Output must consist only of the lines of the material below from the one with "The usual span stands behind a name" through the one with "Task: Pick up", each reproduced exactly; no pictures belong in it.

**DATA SHOWN**

● ● ● ●

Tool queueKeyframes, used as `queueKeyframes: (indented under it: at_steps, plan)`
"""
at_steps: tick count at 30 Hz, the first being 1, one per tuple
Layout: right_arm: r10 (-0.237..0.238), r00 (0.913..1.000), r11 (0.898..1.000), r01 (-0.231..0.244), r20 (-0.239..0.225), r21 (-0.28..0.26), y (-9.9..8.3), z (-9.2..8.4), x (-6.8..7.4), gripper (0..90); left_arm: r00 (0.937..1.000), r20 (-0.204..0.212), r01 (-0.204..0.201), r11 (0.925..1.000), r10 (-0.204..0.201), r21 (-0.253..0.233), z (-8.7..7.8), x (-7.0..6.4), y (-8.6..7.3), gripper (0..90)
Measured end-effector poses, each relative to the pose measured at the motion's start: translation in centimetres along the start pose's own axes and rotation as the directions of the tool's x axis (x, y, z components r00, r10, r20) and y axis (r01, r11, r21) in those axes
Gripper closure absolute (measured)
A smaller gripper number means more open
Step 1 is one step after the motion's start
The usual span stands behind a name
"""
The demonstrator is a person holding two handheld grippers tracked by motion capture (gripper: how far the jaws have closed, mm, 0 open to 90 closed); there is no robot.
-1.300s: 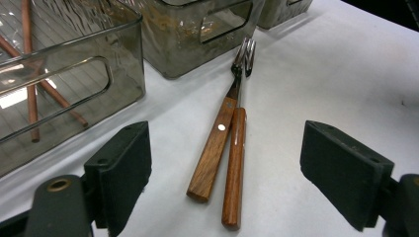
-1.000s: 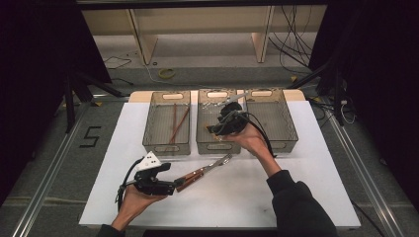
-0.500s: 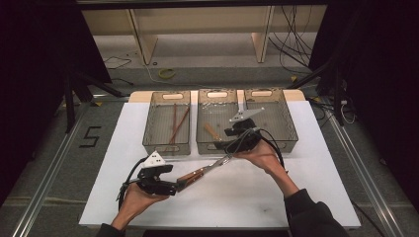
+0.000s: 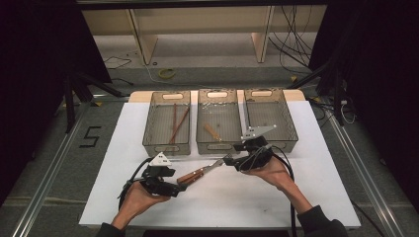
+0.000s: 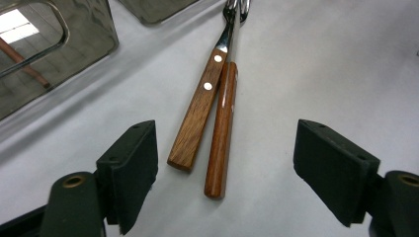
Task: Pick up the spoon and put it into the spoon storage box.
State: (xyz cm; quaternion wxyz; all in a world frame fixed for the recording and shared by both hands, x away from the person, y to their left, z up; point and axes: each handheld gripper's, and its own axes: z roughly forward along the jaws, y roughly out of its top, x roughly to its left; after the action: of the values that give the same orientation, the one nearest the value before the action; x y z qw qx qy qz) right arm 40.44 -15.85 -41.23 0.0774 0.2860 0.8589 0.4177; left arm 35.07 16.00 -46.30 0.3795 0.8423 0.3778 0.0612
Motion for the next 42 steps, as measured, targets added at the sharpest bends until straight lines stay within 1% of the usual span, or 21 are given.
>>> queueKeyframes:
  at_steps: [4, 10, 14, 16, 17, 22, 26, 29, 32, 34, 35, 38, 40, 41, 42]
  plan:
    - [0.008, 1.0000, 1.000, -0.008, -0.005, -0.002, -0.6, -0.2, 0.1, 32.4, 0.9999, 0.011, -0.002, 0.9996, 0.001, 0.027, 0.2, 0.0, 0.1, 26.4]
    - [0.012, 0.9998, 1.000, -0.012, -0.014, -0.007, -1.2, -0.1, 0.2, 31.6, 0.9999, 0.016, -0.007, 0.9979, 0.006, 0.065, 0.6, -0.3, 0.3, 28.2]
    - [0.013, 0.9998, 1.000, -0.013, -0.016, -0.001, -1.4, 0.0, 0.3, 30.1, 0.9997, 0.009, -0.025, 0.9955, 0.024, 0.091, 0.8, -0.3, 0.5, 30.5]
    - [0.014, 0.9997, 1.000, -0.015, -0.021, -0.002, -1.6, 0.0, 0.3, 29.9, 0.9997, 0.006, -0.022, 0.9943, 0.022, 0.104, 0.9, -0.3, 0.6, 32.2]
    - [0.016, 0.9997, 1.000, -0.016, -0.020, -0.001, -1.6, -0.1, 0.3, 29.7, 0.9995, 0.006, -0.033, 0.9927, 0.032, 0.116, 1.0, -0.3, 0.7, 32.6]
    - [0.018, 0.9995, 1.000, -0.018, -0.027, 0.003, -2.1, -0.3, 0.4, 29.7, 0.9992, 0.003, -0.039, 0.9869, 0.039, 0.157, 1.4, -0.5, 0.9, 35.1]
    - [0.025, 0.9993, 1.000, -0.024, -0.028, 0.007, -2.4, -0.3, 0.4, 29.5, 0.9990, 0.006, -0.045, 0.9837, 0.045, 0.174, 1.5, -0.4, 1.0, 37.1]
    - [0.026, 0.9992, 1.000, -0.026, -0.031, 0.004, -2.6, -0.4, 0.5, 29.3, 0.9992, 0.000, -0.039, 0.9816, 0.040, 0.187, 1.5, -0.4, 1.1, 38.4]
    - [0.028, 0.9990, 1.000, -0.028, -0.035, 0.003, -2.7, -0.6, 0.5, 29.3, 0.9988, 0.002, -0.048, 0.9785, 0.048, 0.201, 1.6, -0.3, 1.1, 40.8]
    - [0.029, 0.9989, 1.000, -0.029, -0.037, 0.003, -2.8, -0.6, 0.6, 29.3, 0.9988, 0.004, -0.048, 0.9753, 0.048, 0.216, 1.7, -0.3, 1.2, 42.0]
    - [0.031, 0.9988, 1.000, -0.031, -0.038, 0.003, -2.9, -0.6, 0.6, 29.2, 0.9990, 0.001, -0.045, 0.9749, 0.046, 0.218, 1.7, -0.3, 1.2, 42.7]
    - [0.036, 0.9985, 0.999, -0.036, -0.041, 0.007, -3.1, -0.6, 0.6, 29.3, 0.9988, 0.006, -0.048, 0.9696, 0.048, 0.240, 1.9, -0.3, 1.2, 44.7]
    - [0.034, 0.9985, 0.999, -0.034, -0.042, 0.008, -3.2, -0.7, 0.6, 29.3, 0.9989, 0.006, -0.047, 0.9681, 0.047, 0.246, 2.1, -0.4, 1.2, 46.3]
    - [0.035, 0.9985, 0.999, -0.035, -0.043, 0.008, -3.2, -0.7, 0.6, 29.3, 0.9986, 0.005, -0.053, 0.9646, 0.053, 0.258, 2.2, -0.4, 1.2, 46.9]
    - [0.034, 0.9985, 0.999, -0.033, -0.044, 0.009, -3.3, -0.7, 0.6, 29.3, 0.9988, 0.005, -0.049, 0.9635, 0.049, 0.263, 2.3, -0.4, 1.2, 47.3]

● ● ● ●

**RESPONSE AREA**
The usual span stands behind a name
"""
The demonstrator is a person holding two handheld grippers tracked by motion capture (gripper: how far the jaws have closed, mm, 0 open to 90 closed); there is no robot.
-1.300s: 
-1.000s: 
-0.500s: 
+0.000s: 
+0.000s: 
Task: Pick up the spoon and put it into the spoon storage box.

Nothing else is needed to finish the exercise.